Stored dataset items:

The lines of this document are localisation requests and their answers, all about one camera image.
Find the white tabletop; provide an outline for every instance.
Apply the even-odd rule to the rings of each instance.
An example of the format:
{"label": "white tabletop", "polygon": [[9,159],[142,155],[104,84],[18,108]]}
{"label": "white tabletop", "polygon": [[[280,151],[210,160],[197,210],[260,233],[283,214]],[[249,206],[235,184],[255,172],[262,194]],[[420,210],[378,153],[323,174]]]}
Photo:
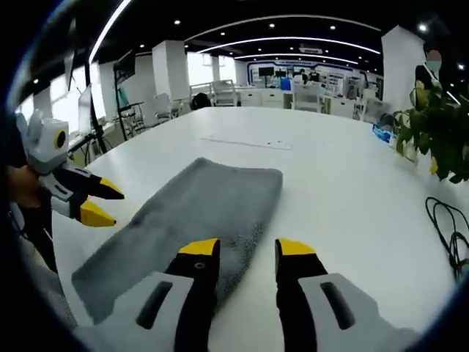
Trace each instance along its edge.
{"label": "white tabletop", "polygon": [[[200,139],[211,134],[282,139],[292,149]],[[89,228],[53,214],[59,276],[79,324],[91,320],[72,273],[149,197],[202,156],[284,174],[276,213],[251,267],[213,320],[211,351],[284,350],[276,308],[278,237],[313,246],[330,273],[341,273],[367,292],[396,327],[423,331],[452,294],[448,260],[424,201],[433,195],[469,213],[467,185],[438,182],[423,158],[418,166],[400,158],[363,122],[305,111],[205,108],[153,128],[88,166],[125,193],[123,201],[96,200],[117,218],[115,227]]]}

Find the led strip light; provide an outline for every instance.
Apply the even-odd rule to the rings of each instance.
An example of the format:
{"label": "led strip light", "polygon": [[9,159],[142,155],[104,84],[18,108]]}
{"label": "led strip light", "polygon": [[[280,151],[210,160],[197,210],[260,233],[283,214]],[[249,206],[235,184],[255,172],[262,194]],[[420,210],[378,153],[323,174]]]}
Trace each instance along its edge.
{"label": "led strip light", "polygon": [[104,26],[100,36],[97,38],[95,46],[93,46],[93,49],[91,50],[91,54],[89,55],[88,62],[91,64],[93,62],[93,59],[95,58],[95,55],[97,53],[97,50],[100,48],[105,36],[108,34],[109,29],[111,29],[112,25],[114,22],[116,22],[117,18],[120,16],[121,13],[124,12],[125,8],[131,3],[132,0],[123,0],[120,5],[116,8],[116,11],[112,14],[112,16],[109,18],[108,23]]}
{"label": "led strip light", "polygon": [[263,41],[266,41],[266,40],[312,40],[312,41],[316,41],[316,42],[327,42],[327,43],[348,45],[348,46],[352,46],[354,48],[359,48],[359,49],[363,49],[363,50],[366,50],[366,51],[371,51],[372,53],[375,53],[375,54],[378,54],[378,55],[381,54],[379,51],[367,48],[366,46],[356,45],[356,44],[352,44],[352,43],[348,43],[348,42],[342,42],[340,40],[332,40],[332,39],[324,39],[324,38],[310,38],[310,37],[266,37],[266,38],[247,39],[247,40],[240,40],[238,42],[232,42],[232,43],[213,46],[211,48],[207,48],[207,49],[204,49],[204,50],[197,51],[197,53],[202,54],[202,53],[206,53],[207,51],[215,50],[215,49],[219,49],[219,48],[224,48],[226,46],[246,44],[246,43],[255,43],[255,42],[263,42]]}
{"label": "led strip light", "polygon": [[248,59],[248,58],[250,58],[250,57],[266,57],[266,56],[305,56],[305,57],[316,57],[316,58],[320,58],[320,59],[329,59],[329,60],[337,60],[337,61],[342,61],[342,62],[349,62],[350,64],[358,65],[358,62],[351,61],[351,60],[340,59],[340,58],[338,58],[338,57],[332,57],[332,56],[313,55],[313,54],[256,54],[256,55],[238,56],[238,57],[235,57],[235,59]]}
{"label": "led strip light", "polygon": [[188,42],[189,40],[195,39],[197,37],[200,37],[204,34],[219,31],[220,29],[228,28],[231,26],[237,26],[238,24],[243,24],[243,23],[250,23],[250,22],[256,22],[256,21],[265,21],[265,20],[275,20],[277,18],[322,18],[325,20],[332,20],[332,21],[338,21],[338,22],[344,22],[344,23],[352,23],[356,24],[357,26],[363,26],[369,29],[373,29],[375,31],[381,32],[381,29],[370,26],[369,24],[357,22],[357,21],[352,21],[352,20],[347,20],[345,18],[339,18],[339,17],[330,17],[330,16],[321,16],[321,15],[273,15],[273,16],[265,16],[265,17],[257,17],[257,18],[249,18],[248,20],[242,20],[242,21],[237,21],[233,23],[228,23],[224,24],[223,26],[218,26],[212,29],[208,29],[207,31],[204,31],[202,33],[198,33],[196,35],[193,35],[192,37],[187,38],[184,40],[185,42]]}

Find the face mask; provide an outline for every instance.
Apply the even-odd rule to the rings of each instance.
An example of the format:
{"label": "face mask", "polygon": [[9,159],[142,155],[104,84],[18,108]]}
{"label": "face mask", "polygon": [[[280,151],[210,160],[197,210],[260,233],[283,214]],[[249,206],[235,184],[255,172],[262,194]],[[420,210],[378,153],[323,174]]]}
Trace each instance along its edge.
{"label": "face mask", "polygon": [[432,72],[438,72],[441,68],[441,61],[427,61],[426,66]]}

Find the gray cloth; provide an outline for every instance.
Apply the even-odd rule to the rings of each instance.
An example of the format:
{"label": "gray cloth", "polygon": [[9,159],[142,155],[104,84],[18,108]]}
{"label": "gray cloth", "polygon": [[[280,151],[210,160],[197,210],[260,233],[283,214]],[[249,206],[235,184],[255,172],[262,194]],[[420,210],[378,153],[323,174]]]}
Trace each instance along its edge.
{"label": "gray cloth", "polygon": [[181,247],[208,238],[221,241],[217,297],[223,302],[248,268],[282,181],[278,170],[196,159],[73,273],[94,322],[107,318],[115,299],[144,277],[165,271]]}
{"label": "gray cloth", "polygon": [[26,267],[31,274],[32,281],[37,289],[42,293],[52,310],[56,313],[60,321],[70,330],[76,328],[77,323],[73,317],[64,291],[60,285],[59,277],[56,273],[36,264],[31,258],[24,257]]}

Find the window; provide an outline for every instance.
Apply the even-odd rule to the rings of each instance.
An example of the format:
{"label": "window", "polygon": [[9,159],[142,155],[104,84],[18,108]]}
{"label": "window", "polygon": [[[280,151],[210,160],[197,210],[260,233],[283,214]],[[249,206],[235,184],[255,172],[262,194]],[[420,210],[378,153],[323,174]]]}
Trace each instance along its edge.
{"label": "window", "polygon": [[212,57],[209,54],[188,53],[189,84],[213,81]]}
{"label": "window", "polygon": [[229,56],[219,56],[218,63],[220,65],[220,80],[232,79],[236,84],[236,68],[235,59]]}
{"label": "window", "polygon": [[15,110],[17,114],[22,113],[27,122],[31,119],[32,113],[34,112],[34,98],[32,95],[28,96],[24,102]]}
{"label": "window", "polygon": [[[100,83],[98,64],[91,64],[89,75],[92,83],[92,97],[96,111],[96,118],[106,115],[104,110],[103,92]],[[69,133],[78,132],[78,99],[86,89],[85,68],[79,67],[73,71],[70,91],[67,91],[65,75],[51,82],[51,106],[54,119],[67,121]]]}

What the exercise asks
Where a line above holds the string "every", show that line.

Result of this task
Find the white tabletop; provide an outline for every instance.
Find the led strip light; provide an outline for every instance.
Find the face mask; provide an outline for every instance.
Find the gray cloth; provide an outline for every instance.
Find the window; provide an outline for every instance.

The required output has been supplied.